# Task item
Where the records below show a line containing "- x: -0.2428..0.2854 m", start copying; end with the line containing "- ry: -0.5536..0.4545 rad", and copy it too.

►

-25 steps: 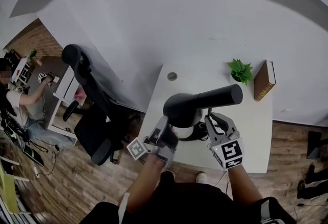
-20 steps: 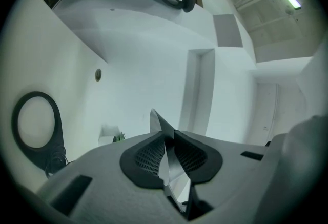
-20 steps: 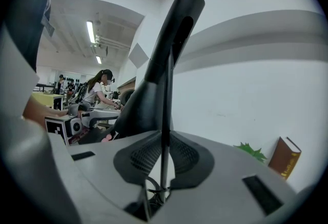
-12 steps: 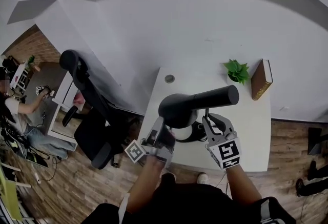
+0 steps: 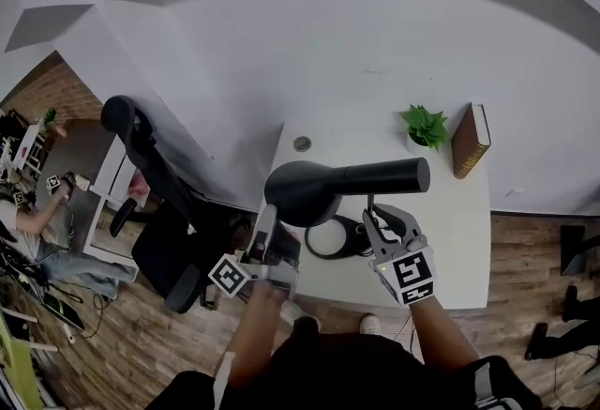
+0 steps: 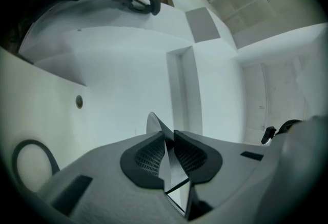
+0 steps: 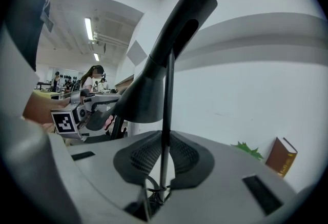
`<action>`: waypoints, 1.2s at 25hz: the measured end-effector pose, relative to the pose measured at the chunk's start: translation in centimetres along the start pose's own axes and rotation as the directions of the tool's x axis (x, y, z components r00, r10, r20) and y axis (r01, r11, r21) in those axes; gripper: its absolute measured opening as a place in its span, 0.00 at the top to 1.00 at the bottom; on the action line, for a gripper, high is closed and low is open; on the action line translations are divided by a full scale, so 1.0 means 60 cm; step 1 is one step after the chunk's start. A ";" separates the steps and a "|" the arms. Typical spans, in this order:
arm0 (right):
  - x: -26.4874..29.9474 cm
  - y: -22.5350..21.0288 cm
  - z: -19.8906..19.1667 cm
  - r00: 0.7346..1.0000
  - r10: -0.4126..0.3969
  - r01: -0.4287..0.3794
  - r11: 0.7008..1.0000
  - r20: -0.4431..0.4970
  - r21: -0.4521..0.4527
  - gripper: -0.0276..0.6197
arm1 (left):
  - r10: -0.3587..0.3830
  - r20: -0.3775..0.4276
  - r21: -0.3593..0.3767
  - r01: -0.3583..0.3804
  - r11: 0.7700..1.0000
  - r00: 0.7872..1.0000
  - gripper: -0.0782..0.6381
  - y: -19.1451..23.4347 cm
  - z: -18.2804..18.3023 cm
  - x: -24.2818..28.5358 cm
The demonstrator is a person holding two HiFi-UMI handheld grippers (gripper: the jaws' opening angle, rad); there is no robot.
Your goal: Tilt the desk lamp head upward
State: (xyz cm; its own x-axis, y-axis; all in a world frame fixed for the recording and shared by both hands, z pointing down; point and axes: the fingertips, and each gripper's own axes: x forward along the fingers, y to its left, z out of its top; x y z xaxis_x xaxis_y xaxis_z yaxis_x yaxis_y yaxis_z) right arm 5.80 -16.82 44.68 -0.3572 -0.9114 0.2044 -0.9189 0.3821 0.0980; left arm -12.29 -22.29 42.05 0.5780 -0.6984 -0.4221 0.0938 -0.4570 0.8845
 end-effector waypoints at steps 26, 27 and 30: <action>0.002 -0.001 -0.001 1.000 -0.002 0.002 1.000 -0.019 0.002 0.90 | -0.115 -0.046 0.499 0.122 0.858 0.992 0.82 -0.182 0.096 0.085; 0.001 0.000 -0.001 1.000 -0.007 0.007 1.000 -0.017 0.006 0.90 | -0.112 -0.054 0.525 0.124 0.842 0.992 0.82 -0.189 0.097 0.088; 0.000 0.002 -0.001 1.000 -0.025 0.025 1.000 -0.004 0.019 0.90 | -0.105 -0.077 0.605 0.130 0.785 0.992 0.82 -0.209 0.104 0.096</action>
State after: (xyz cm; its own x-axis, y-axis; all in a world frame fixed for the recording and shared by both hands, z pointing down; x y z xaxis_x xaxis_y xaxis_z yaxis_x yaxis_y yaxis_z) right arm 5.71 -16.77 44.76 -0.3333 -0.9201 0.2059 -0.9306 0.3561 0.0847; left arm -15.15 -24.02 27.27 0.6254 -0.6023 -0.4961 -0.3418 -0.7830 0.5197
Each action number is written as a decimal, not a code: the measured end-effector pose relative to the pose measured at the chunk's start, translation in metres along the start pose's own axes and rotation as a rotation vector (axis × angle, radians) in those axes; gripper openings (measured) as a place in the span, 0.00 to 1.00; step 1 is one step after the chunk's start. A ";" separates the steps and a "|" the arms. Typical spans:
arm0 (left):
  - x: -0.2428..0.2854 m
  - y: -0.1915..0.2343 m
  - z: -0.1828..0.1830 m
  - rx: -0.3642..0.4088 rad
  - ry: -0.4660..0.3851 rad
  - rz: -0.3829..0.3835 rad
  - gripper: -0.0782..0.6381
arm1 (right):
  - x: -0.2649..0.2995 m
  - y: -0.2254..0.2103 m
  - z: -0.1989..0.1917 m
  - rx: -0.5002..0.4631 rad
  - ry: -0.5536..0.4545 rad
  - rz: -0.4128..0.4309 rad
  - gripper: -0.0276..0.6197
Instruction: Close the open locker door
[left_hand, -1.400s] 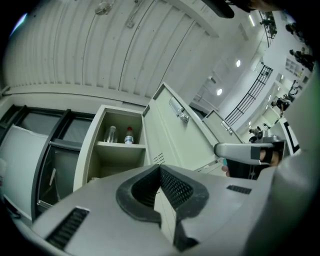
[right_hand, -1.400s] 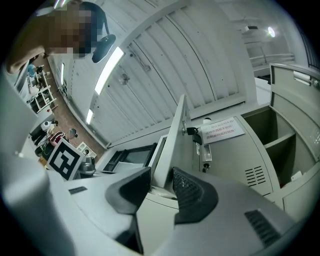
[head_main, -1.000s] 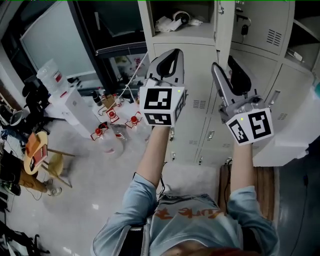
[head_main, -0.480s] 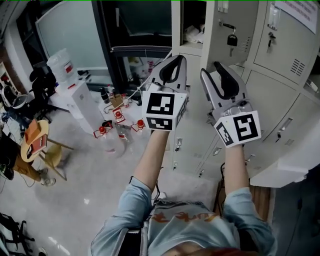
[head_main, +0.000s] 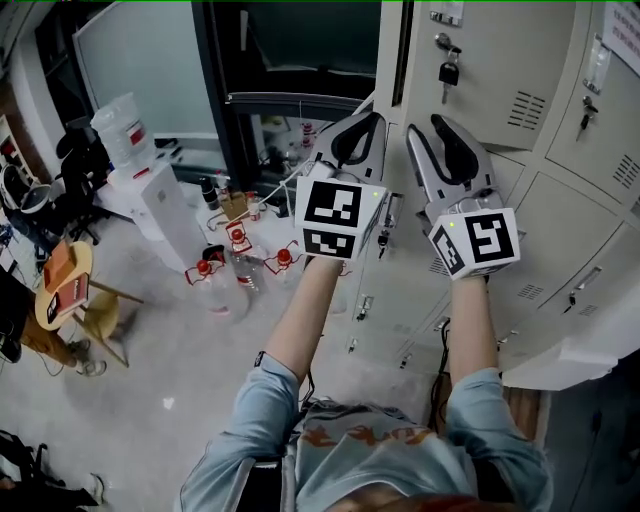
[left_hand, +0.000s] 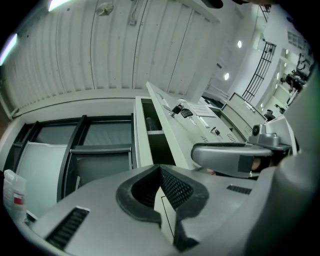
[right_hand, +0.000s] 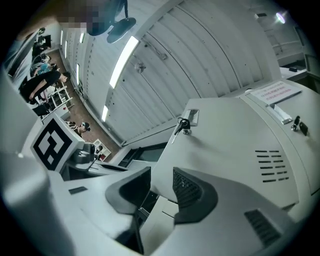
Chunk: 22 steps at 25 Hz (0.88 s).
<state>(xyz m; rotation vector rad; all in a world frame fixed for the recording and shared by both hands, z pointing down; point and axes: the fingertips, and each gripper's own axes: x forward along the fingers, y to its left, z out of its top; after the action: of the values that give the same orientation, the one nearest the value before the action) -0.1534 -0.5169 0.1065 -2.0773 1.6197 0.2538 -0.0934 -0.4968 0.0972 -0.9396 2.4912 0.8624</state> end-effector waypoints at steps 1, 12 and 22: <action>0.006 0.004 -0.003 -0.003 -0.004 -0.007 0.13 | 0.006 -0.003 -0.005 -0.004 0.004 -0.006 0.27; 0.062 0.011 -0.027 -0.019 -0.023 -0.132 0.13 | 0.040 -0.057 -0.058 -0.072 0.160 -0.198 0.14; 0.069 0.000 -0.022 -0.016 -0.037 -0.186 0.13 | 0.036 -0.075 -0.063 -0.021 0.284 -0.266 0.10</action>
<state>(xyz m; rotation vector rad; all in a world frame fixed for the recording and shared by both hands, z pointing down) -0.1374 -0.5866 0.0959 -2.2052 1.3958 0.2408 -0.0742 -0.5997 0.0950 -1.4516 2.5048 0.7115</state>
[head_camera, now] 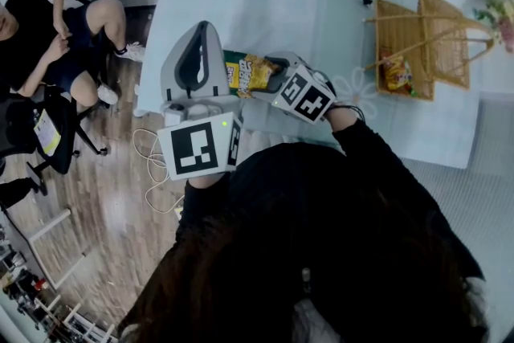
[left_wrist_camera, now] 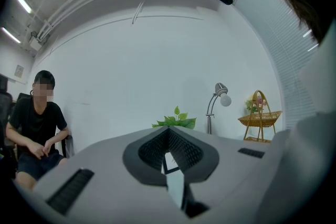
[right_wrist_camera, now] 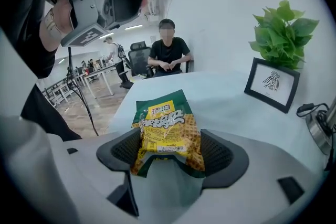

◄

# Solution to the exercise
  - x: -0.2428..0.2854 m
  - y: -0.1915..0.2343 m
  - z: -0.1828..0.1830 m
  - rx: -0.3642..0.4088 rad
  - ry: -0.4660..0.3851 rad
  - rz: -0.3829..0.3835 rad
  - gripper: -0.0782..0.6381
arm1 (right):
  - x: -0.2649..0.2995 m
  - y: -0.2254..0.2103 m
  - z: -0.1989..0.1917 m
  - rx: -0.5002..0.4631 rad
  - ry: -0.5536..0.4545 rad

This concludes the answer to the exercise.